The logic to get a value from the cache follows below.

elastic-agent/internal/pkg/composable/providers/kubernetessecrets/kubernetes_secrets.go

Lines 204 to 225 in 54932dc

	func (p *contextProviderK8sSecrets) getFromCache(key string) (string, bool) {
	p.secretsCacheMx.RLock()
	_, ok := p.secretsCache[key]
	p.secretsCacheMx.RUnlock()
	// if value is still not present in cache, it is possible we haven't tried to fetch it yet
	if !ok {
	value, ok := p.addToCache(key)
	// if it was not possible to fetch the secret, return
	if !ok {
	return value, ok
	}
	}
	p.secretsCacheMx.Lock()
	data, ok := p.secretsCache[key]
	data.lastAccess = time.Now()
	pass := data.value
	p.secretsCacheMx.Unlock()
	return pass, ok
	}

1. A read lock on the cache is taken to check if the value exists in the cache.
2. If it isn't, the secret is fetched which involves holding a write lock again to update the cache.
3. A write lock on the cache is taken and the cache is updated with the value from step 2 and the last access time is set.

The race condition is that after 1 and 2 have completed, the updateCache() method that can delete secrets from the cache could have run and deleted the secret right before 3 below where the value is returned directly from the cache with no check for whether the secret still exists.

elastic-agent/internal/pkg/composable/providers/kubernetessecrets/kubernetes_secrets.go

Lines 218 to 222 in 54932dc

	p.secretsCacheMx.Lock()
	data, ok := p.secretsCache[key]
	data.lastAccess = time.Now()
	pass := data.value
	p.secretsCacheMx.Unlock()

[elasticmachine]

Pinging @elastic/elastic-agent-control-plane (Team:Elastic-Agent-Control-Plane)

[cmacknz]

There is another potential problem here, where time since last access is evaluated twice:

Once here where we refresh the value if the TTL hasn't expired, but the problem is if the value changed and agent should update the component model with the new value, we don't update the last access.

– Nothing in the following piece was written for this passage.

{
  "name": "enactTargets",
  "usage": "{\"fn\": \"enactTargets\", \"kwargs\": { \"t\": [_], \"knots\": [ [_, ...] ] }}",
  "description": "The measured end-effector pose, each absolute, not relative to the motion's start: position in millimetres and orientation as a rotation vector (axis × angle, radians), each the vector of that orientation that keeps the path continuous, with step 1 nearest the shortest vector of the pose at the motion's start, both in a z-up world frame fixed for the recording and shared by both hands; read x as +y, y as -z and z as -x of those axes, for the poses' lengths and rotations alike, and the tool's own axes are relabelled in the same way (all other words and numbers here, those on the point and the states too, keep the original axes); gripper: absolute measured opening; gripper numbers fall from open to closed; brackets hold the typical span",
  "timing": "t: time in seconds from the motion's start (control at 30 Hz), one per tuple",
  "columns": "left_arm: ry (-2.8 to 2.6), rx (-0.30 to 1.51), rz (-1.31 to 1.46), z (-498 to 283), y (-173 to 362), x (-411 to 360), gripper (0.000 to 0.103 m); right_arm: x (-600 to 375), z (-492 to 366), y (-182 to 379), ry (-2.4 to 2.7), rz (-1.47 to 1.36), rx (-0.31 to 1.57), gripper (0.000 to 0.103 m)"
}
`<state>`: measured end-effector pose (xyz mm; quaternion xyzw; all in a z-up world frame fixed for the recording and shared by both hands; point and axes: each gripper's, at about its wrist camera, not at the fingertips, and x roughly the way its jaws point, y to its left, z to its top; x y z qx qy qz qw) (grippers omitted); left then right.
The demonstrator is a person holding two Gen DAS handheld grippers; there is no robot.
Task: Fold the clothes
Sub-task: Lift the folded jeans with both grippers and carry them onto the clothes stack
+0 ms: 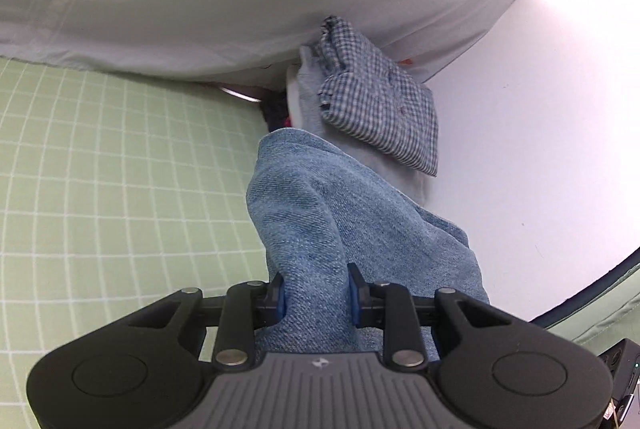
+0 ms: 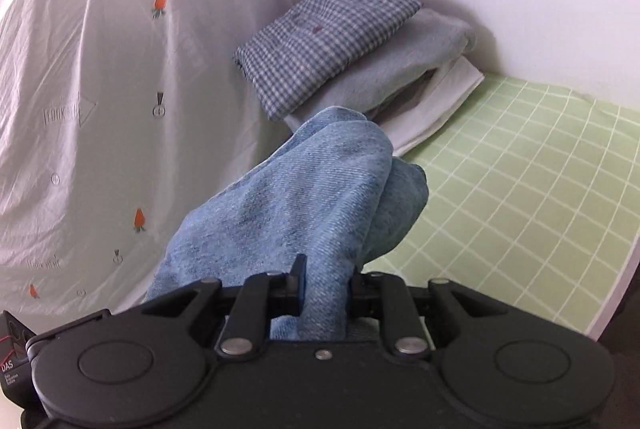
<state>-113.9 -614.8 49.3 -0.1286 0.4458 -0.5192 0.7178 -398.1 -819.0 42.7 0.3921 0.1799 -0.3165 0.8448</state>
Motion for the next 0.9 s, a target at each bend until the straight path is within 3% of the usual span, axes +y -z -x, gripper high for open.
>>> {"fn": "enactTargets", "kwargs": {
  "t": [0.4,0.63,0.77,0.9],
  "knots": [
    [1.128,0.714,0.352,142.9,-128.1,-790.4,0.029,-1014.6,406.3,-114.3,0.51,-0.669,0.164,0.018],
    [1.141,0.544,0.349,99.8,-181.7,-880.6,0.029,-1116.0,355.3,-169.2,0.424,-0.58,0.023,0.018],
    [1.062,0.531,0.309,50.4,-176.1,-934.8,0.03,-1171.0,299.3,-164.0,0.411,-0.587,0.005,0.018],
    [0.919,0.684,0.241,4.0,-125.4,-980.6,0.031,-1217.3,227.3,-110.4,0.483,-0.656,0.118,0.023]
  ]
}}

elastic-agent/internal/pkg/composable/providers/kubernetessecrets/kubernetes_secrets.go

Lines 174 to 182 in 54932dc

	for name, data := range copyMap {
	diff := time.Since(data.lastAccess)
	if diff < p.config.TTLDelete {
	value, ok := p.fetchSecretWithTimeout(name)
	if ok {
	newData := &secretsData{
	value: value,
	lastAccess: data.lastAccess,
	}

The TTL is then evaluated again when merging the maps which can lead to deletion even though the value updated:

elastic-agent/internal/pkg/composable/providers/kubernetessecrets/kubernetes_secrets.go

Lines 128 to 130 in 54932dc

	for name, data := range p.secretsCache {
	diff := time.Since(data.lastAccess)
	if diff < p.config.TTLDelete {

This would only matter if the TTLDelete and the secret rotation time were very close but we have an internal example of that.

[swiatekm]

The design of this provider doesn't sit well with me. What we're trying to do is very simple: Keep an up-to-date local cache of a small number of Secrets. Intuitively, it'd be best to have an informer for these. However, informers (and watches in general) don't have great support for selecting resources based on field names. It's possible to create an informer which tracks a particular singular Secret by using a field selector, but if we want multiple Secrets, we need to have an informer for each of them, which puts some undue strain on the Kubernetes API Server.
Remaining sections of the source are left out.